Sure Todd. You determine which patent laws are weak, then expressing and purifying the protein, then setting up and running the trial, then submitting for regulatory approval, then marketing the drug (that seems like the easiest part - just go to the hospital pharmacy and say we make the exact same amino acid sequence and will charge 50% of the price so-and-so charges you). I’ll handle the, umm, rest.

I didn’t say it was easy. But there is an existing mechanism to bring competion to biologics. Profitable? Possibly. Cost-effective? Probably not.

Yes, you likely could do it if the patents have run out. Given that every pharma in the world is looking for new products, biotech, and revenue there must be something preventing this from happening. I will admit not the sharpest guys run the pharmas…. but I think they would have looked at this at some point - don’t you?

If no one is doing it and it is feasible - let’s get together and start one up. I would like to run a company instead of working, wouldn’t you?

Me: Right, but a significant amount of that cost boils down to the 90%+ failed clinical trials. This trial should be a slam dunk.

Brian: The whole point of a generic is to steal a discovery and sell it for just above it’s manufacturing cost.

Me: I work for a brand name pharmaceutical company. I still wouldn’t call making a generic drug “stealing.” Patents require vigilant protection while active (I’m looking at you Thailand), and they need to have an expiration date.

Todd: Except for the fact that companies also patent manufacturing and delivery technology - that’s why there are so many court cases. There is not 1 patent for every drug out there - there are up to 10 or so.

Me: But all patents expire eventually. A company patents the initial molecule, than all through the discovery process they patent parts of the manufacturing process. Let’s say a patent lasts 17 years (right?). Let’s say Antibody X is first discovered/synthesized in 1980 and the company patents it. This patent expires in 1997. All the regulatory processes, the manufacturing processes, the clinical trials, everything, that all takes 10 years for this antibody. Then at the last minute in 1990, just before marketing the drug, the company secures another patent. Wouldn’t all these patents still expire in 2007? So another company, Generic Biologics Inc. could then make the same antibody, run a trial, prove it works, and submit it to the FDA for approval.

Would this be legal? I can’t see why it wouldn’t - and it really means there’s already some mechanism for competing biologics to reach the market place. Yes, Generic Biologics Inc probably couldn’t charge the same price as the original innovator. Yes, Generic Biologics Inc couldn’t market the drug for any indications it didn’t prove, in it’s own trials, that Antibody X worked for. But the only two companies selling Antibody X are the original innovator and Generic Biologics Inc, so they wouldn’t need to drop their price to just above manufacturing costs. And yes, it would be expensive, but Generic Biologics already knows Antibody X works. They don’t need to test ten antibodies to find one that works. They just need to make the molecule and run the trial correctly (which really means mimicing the way the original company created it). On my rough timeline of when biologics first started to appear, I feel we’re right around the time a generic company could rerun a trial and get a copycat biologic to the market.

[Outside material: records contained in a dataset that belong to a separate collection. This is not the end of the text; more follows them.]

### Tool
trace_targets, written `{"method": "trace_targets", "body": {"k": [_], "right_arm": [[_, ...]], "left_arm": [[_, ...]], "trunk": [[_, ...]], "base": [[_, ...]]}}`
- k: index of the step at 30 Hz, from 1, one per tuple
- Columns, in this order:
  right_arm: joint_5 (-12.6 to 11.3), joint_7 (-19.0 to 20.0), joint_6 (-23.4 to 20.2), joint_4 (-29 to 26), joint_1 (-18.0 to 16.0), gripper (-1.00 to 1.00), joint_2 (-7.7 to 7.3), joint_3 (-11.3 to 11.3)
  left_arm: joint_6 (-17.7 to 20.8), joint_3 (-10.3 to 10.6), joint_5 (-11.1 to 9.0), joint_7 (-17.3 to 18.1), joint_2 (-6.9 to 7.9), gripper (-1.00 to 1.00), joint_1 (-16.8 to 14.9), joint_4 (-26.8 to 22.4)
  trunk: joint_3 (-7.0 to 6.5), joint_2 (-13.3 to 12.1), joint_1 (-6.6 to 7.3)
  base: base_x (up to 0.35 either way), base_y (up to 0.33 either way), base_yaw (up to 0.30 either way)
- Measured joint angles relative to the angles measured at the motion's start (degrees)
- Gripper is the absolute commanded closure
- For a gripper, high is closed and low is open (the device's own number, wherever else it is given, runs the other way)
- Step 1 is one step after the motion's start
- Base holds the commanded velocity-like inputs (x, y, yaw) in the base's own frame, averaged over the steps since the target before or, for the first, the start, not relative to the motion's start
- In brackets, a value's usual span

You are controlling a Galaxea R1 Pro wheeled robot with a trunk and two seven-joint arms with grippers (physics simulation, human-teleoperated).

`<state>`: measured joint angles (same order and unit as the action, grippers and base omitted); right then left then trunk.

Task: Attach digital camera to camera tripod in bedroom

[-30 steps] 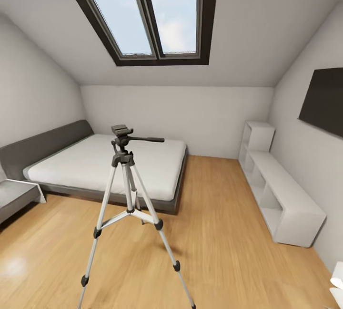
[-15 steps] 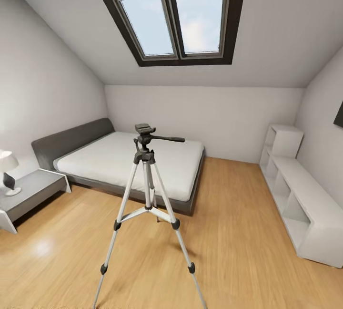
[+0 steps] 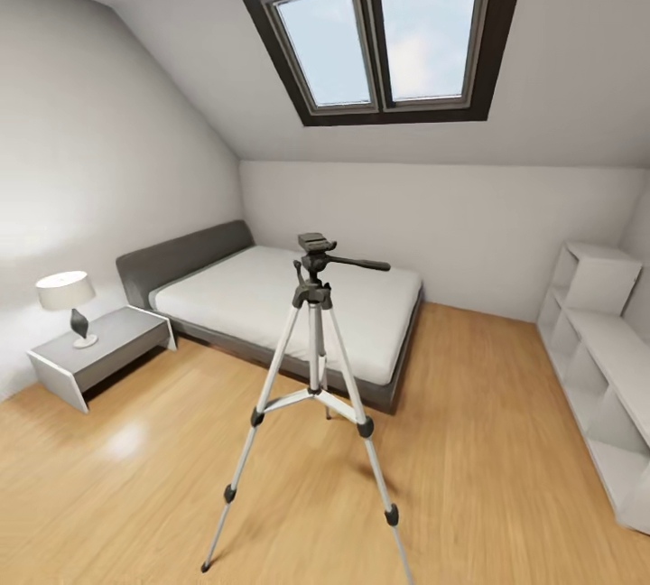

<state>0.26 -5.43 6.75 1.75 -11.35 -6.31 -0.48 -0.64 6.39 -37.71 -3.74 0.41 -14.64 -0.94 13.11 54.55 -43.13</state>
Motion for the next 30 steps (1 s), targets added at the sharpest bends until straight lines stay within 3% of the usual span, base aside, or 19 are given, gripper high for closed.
{"method": "trace_targets", "body": {"k": [23, 30], "right_arm": [[0.0, 0.0, 0.1, 0.0, 0.0, -1.0, -0.05, 0.0], [0.0, 0.1, 0.1, 0.0, 0.0, -1.0, -0.08, 0.0]], "left_arm": [[0.0, 0.0, 0.0, 0.0, -0.04, 1.0, 0.0, 0.0], [0.0, -0.3, -0.4, 0.0, -0.4, 1.0, 0.0, 0.0]], "trunk": [[0.0, 0.0, 0.0], [0.0, 0.0, 0.0]], "base": [[0.0, 0.0, 0.266], [0.0, 0.0, 0.104]]}}
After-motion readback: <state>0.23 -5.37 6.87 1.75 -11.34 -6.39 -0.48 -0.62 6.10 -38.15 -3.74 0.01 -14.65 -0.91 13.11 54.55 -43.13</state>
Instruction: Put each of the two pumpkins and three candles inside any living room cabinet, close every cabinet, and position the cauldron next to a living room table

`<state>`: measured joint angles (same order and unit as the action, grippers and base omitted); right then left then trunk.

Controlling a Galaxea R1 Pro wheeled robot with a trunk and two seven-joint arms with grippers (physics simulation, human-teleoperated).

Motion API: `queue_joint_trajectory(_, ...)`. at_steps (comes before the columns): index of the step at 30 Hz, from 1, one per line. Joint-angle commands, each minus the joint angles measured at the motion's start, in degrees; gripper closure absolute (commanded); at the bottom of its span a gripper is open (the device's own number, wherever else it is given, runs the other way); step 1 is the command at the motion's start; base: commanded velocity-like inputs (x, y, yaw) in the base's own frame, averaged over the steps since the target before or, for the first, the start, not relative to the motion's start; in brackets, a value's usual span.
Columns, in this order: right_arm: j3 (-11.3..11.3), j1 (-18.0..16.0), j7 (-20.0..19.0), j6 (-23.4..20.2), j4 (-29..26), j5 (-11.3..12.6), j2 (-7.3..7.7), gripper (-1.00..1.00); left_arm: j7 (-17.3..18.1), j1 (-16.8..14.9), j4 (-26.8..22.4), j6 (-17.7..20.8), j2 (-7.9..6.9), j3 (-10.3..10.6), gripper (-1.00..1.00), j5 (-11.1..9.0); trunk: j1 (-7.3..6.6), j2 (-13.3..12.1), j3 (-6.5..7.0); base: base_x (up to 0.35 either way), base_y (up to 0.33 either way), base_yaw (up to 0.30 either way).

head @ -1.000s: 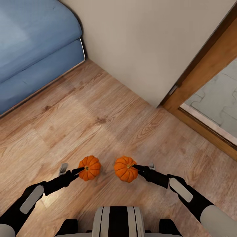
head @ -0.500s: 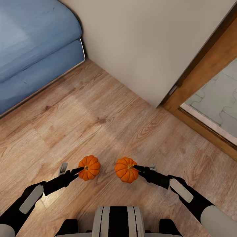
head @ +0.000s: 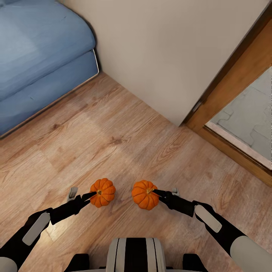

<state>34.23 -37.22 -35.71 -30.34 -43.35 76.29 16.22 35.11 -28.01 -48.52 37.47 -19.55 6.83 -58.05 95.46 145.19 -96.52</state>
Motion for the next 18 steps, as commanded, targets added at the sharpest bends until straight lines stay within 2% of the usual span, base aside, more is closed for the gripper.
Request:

Paxil 329 ring a bell,…Maybe you can give us a better argument…

Look at the Mircera debate for proof that companies patent more than just a simple molecule. They are even getting patents for ideas. You can get into right or wrong, but those are the rules. You can challenge anything in court you want as long as you have the $$$$.

Also - if you just want a “generic” company come in and manufacture a molecule, they too will charge “what the market will bear”. Biologics would not go down to a dollar a day, they would be about a dollar a day cheaper. So you have a company who didn’t do any bench research taking away revenue from companies that are out there doing research for better treatments.

Bottom line - someone is going to make that profit, do you want a biologic doing groundbreaking work or a “me-too” company trying to profit off of someone’s ideas and hard work and large financial investment.

That being said, does you arguement still hold any water?

With small molecules, a generic company can synthesize the exact same active molecule, place it into its delivery form (usually a tablet or capsule), prove the kinetics fall between 80-125% of the brand name product and start marketing it.

I also understand that for biogenerics, you just can’t get generic approval this way.

But…

Everyone knows the active protein in the biotech product. And they must have patent life too, right? Let’s say a brand name company makes Antibody X for cancer. After 17 years (or whatever) could a generic company make Antibody X for cancer, test it in patients for EFFICACY, and then market it? It’s more expensive than just proving bioequivalence. But it’s also way less risky than testing a whole new drug (if you make the protein correctly, and run the trial correctly you already know the drug will work). Then the “generic biotech” company could drive down the price of the treatment AND also charge much more than they normally can for a generic small molecule (since presumably few generic companies would try this). Even if you only get 10-20% of the market, these biotech products could pay off big time.